The issue feels like a missed opportunity, especially since it turns on the question of what Superman sees in Lois. Morrison answers that quite cleverly through the Ultrasphinx's riddle, but Lois herself doesn't do much to show why she's the unstoppable force to which Superman must surrender. By casting her in her traditional Silver Age role of passive victim and love interest, Morrison misses a great chance to show what Lois could do when she's finally Superman's equal. And more to the point, maybe today's comics, even the all-ages ones, especially the all-ages ones, have better things to do than replicate the psychosexual mores of stories written in the 1950s for 8-year-olds.

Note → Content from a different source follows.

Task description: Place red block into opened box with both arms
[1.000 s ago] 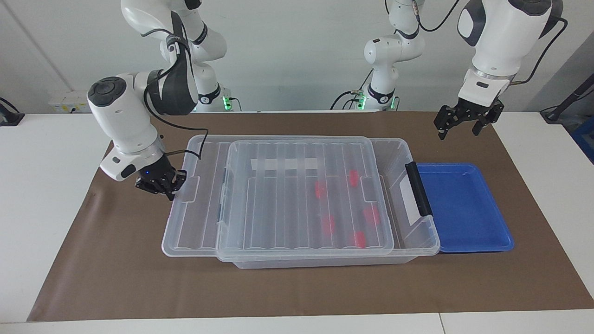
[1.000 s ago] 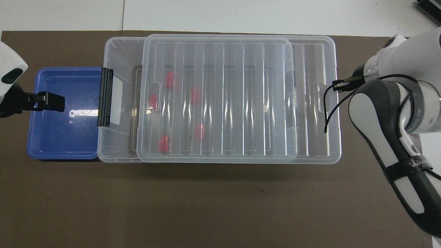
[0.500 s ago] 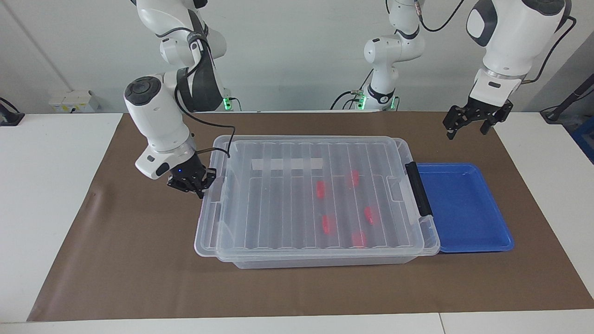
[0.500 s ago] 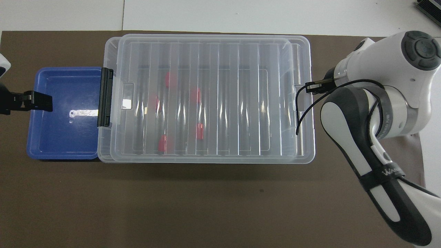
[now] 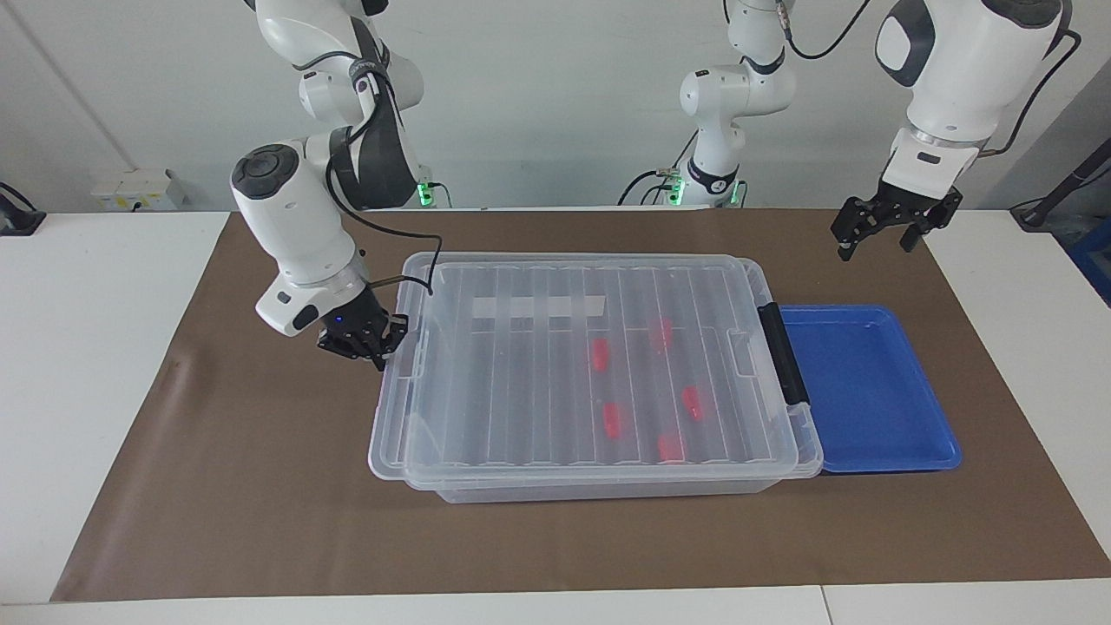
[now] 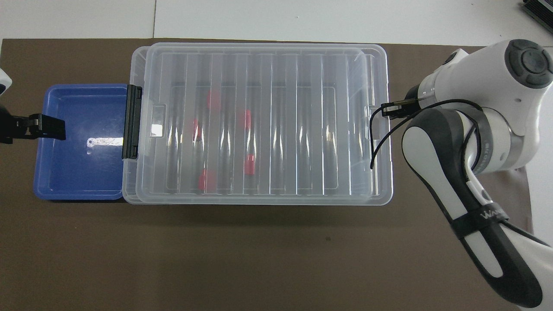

That aside, this comic has everything a Superman fan could want: subterranean invaders, super-rescues, a grim omen of Superman's impending death and a quick foreshadowing of his Twelve Super-Challenges (including Solaris!), a romantic rooftop moment (again harkening back to the Superman movie--Morrison wisely raids it for its human relationships and not its sterile Kryptonian production design), and typically gorgeous Frank Quitely art. The big splash page with Superman and Lois's lunar clinch is perfect--not only for Lois's little kick and the spray of moondust but for the Earth that floats above them, unlined and luminous like something out of a NASA mural or a Chesley Bonestell painting. The Morrison and Quitely Superman inhabits a world more utopian than our own (all due to his presence, no doubt), and Quitely's evocation of this utopian vision of space is both apt and striking.
The issue also features a cameo by the Daily Planet supporting cast, including the magnificent Steve Lombard (who must be read as if voiced by Patrick Warburton)--I love the little touch that it's his Luxus Samaritan getting trashed in the opening splash. Lombard is basically a human analogue of Samson and Atlas, a big jock who's vying for attention he will never get from Lois Lane, and his brief appearance reminds me of another puzzling absence from the last couple of issues of All Star Superman: Clark Kent. I can understand the plot reasons why we haven't seen Clark in the last two issues--perhaps Superman feels he no longer has the time to walk among we mortals--but half of the character's appeal is that the world's greatest man resides within its most average joe. Hopefully future issues will restore that half of the equation, along with a less passive Lois. The sci-fi trappings are fun, but it's the human element that makes these stories special.
And if we don't see at least one instance of ultranerd Clark Kent covertly using his super powers to turn a prank back on his jock tormentor, I'll be sorely disappointed. What else is Steve Lombard for?